## Task objective
Which lines below contain the word "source"? Copy each of them.
[[ Material provided open ]]
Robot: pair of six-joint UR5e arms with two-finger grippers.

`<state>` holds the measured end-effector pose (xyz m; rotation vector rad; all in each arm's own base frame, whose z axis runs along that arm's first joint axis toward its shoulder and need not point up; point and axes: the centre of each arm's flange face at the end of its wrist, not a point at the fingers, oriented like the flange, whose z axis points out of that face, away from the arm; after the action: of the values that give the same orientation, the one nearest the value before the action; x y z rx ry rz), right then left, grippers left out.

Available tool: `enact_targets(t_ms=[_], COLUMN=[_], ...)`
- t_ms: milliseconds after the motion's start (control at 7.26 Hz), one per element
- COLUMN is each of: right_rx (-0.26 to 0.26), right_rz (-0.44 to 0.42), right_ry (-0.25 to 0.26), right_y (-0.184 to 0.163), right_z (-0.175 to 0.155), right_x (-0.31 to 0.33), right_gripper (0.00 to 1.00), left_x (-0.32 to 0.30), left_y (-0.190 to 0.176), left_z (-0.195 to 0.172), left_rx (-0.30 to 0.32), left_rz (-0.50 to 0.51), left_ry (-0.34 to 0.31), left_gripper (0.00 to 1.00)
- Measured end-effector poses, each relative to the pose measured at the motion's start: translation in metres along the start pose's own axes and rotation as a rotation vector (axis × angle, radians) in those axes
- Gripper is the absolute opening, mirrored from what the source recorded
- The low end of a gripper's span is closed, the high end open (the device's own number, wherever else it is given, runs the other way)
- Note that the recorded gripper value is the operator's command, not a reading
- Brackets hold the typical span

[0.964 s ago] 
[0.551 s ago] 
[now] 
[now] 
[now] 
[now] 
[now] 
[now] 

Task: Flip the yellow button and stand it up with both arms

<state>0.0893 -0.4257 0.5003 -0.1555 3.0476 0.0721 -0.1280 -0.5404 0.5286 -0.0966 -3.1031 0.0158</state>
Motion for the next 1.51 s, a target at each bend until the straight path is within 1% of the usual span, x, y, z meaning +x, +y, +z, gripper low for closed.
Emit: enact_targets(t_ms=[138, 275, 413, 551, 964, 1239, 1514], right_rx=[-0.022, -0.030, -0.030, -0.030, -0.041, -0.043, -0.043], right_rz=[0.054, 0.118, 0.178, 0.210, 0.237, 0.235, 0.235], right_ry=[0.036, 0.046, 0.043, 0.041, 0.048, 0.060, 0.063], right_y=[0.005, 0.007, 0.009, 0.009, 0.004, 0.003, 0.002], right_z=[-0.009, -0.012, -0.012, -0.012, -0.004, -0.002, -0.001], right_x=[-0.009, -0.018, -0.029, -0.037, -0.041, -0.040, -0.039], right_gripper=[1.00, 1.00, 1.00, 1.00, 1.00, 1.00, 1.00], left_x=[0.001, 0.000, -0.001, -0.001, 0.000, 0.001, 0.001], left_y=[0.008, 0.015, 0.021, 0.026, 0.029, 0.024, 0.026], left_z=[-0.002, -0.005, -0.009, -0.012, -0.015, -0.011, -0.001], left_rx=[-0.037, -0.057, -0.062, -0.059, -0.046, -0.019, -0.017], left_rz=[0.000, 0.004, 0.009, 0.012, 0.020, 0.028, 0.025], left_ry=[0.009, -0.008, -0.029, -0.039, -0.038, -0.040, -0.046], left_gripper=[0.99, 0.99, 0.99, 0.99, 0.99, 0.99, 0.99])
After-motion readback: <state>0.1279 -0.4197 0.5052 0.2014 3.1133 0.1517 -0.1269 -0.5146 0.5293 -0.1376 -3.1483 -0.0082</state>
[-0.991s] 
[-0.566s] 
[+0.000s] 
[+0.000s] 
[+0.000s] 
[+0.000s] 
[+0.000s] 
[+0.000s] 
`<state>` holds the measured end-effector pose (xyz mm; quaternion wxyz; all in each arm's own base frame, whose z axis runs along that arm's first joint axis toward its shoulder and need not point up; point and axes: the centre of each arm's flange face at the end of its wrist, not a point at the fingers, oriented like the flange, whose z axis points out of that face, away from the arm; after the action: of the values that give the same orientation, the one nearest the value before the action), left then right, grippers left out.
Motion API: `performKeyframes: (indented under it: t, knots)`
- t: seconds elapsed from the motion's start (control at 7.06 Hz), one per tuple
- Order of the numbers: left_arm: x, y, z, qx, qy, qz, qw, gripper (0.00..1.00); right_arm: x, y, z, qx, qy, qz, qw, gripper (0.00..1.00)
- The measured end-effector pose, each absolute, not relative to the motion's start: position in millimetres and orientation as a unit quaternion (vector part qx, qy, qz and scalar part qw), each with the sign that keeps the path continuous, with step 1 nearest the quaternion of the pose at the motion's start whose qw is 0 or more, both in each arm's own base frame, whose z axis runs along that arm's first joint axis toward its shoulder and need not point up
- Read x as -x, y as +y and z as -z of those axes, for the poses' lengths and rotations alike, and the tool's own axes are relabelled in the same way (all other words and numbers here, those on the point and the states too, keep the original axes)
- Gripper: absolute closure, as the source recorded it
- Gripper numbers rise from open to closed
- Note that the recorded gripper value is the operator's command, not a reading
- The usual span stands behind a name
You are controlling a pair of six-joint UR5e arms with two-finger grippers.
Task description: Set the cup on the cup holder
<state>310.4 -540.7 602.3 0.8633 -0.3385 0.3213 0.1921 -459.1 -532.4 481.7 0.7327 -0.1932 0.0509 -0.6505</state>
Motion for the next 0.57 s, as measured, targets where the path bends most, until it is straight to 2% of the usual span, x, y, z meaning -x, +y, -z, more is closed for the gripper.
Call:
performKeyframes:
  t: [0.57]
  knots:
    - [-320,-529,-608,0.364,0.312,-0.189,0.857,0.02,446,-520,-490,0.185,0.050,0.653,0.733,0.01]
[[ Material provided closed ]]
## Reply to the task
- Gripper is the absolute opening, mirrored from what the source recorded
- Gripper: absolute closure, as the source recorded it

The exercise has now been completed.